Hal senada diungkapkan Edy, 35, warga Bojong Gede yang langganan naik Kareta Rel Listrik (KRL) Jakarta. Edy yang setiap berangkat kerja naik KRL dari Bojong ke Jakarta memimpikan suatu hari kareta listrik di Jakarta bisa seperti di Jepang.
“Saya pengen seperti itu, saya sering lihat di TV kereta di Jepang sangat bagus, makanya orang-orang sana suka naik kereta,” ujarnya.

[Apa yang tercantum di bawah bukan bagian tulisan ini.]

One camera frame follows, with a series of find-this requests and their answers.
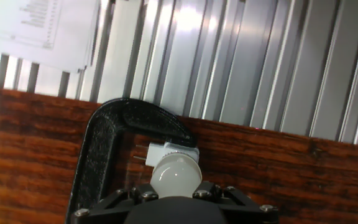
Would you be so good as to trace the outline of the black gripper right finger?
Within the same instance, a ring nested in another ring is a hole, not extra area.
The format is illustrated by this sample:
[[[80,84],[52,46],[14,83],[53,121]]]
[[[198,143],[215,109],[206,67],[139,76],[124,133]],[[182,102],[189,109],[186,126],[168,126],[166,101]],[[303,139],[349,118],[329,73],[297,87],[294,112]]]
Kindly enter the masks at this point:
[[[193,192],[193,198],[217,206],[226,223],[278,224],[278,208],[259,205],[239,189],[222,188],[212,182],[202,182]]]

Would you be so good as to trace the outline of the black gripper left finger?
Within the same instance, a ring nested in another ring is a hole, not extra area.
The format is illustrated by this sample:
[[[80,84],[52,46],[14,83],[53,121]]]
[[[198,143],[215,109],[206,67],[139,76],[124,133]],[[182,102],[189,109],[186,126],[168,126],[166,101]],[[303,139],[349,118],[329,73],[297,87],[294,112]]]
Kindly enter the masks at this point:
[[[119,189],[95,205],[70,212],[70,224],[123,224],[135,206],[158,198],[158,193],[150,184],[142,184],[130,190]]]

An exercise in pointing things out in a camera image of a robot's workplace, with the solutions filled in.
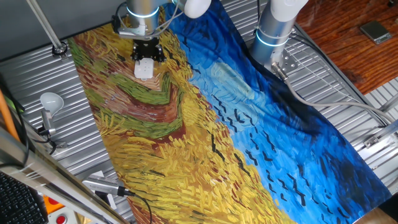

Meski pesimis KRL Jakarta akan seperti di negeri sakura, Edy tetap bermimpi suatu saat hal itu akan hadir di sini. Jika sudah seperti itu dia yakin penggunaan kendaraan pribadi akan menurun dan orang memilih naik kereta, terutama bagi mereka yang tinggal di daerah penyangga Jakarta.
Beberapa waktu lalu, PT KAI Daerah Operasi I Jabodetabek memang membawa oleh-oleh dari negeri sakura. Namun bukan sistemnya melainkan 10 unit kereta rel listrik dari Jepang yang akan tiba Juni mendatang.
Penambahan KRL ini dimaksudkan untuk meningkatkan pelayanan. Kepala Hubungan Masyarakat PT KA Daop I Jabotabek Sugeng Priyono mengatakan, kedatangan 10 unit KRL tersebut adalah program dari PT KA.
”Rencananya ada 40 unit yang akan kami datangkan, tapi itu secara bertahap,” papar Sugeng beberapa waktu lalu.
Menurut Sugeng, semua KRL baru ini akan difungsikan untuk melayani jalur Bogor, Bekasi, dan Tangerang. Nantinya akan dioperasikan untuk ekonomi AC dan eksekutif.
Mungkin penambahan itu akan membantu operasional KRL. Namun hal itu rupanya tidak membuat Ma’ruf dan Edy optimis akan pelayanan KRL. Mereka mengaku mengharapkan sistemnya yang diadopsi dan di bawa ke sini, bukan hanya rangkaian gerbongnya.